What are the four Gemma model variants, and what does “base” vs “instruct” imply for use?
Why does the reported 6 trillion token training matter compared with earlier open LLMs?
What training data and infrastructure details are provided in the model card?
How does the tokenizer vocabulary size differ from LLaMA, and what potential advantage is suggested?
What steps are required to obtain Gemma weights, and what constraints come with them?
What does the Keras NLP setup demonstrate for running Gemma, and which generation controls are highlighted?
Review Questions
- Gemma is described as text-only and English-only—what does that mean for input/output formats and likely future releases?
- How do top-k sampling and temperature change generation behavior in the Keras NLP workflow described?

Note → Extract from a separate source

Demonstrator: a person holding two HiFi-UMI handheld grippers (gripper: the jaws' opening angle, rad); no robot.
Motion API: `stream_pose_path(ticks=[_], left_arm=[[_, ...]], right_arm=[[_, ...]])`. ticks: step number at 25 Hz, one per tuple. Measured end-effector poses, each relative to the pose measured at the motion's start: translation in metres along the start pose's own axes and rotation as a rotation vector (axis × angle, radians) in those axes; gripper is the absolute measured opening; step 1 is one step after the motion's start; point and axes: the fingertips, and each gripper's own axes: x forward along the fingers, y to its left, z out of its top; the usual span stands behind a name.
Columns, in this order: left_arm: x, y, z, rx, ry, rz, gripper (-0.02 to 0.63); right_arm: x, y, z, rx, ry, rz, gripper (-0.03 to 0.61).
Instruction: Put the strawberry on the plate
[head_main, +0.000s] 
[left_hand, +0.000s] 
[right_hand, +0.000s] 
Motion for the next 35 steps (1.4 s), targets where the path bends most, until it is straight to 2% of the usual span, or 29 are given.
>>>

- Why might a larger tokenizer vocabulary (256,000 vs 32,000) be relevant for fine-tuning outcomes?
Key Points
- 1
Gemma is released as open-weight, text-only LLMs in four variants: 7B base, 7B instruct, 2B base, and 2B instruct.
- 2
Google reports training on 6 trillion tokens, substantially higher than LLaMA (≈1–1.4T) and LLaMA 2 (≈2T).
- 3
The training mix is described as web documents, code, and mathematics, with sensitive-data filtering, trained on TPU V5e using JAX and ML Pathways.
- 4
Access to weights requires submitting an access request and accepting Gemma’s terms, including a prohibited-use policy with chatbot-related restrictions.
- 5
A Keras NLP quickstart uses Keras 3.0 and demonstrates loading models, generating text, and adjusting sampling via top-k and temperature.
- 6
Gemma’s tokenizer vocabulary size is 256,000 (vs LLaMA’s 32,000), suggesting potential advantages for multilingual fine-tuning even though current weights are English-only.
- 7
Instruction-tuned models may improve further through community fine-tunes built on the base models, with “Gemma Orca”-style derivatives expected to be notable.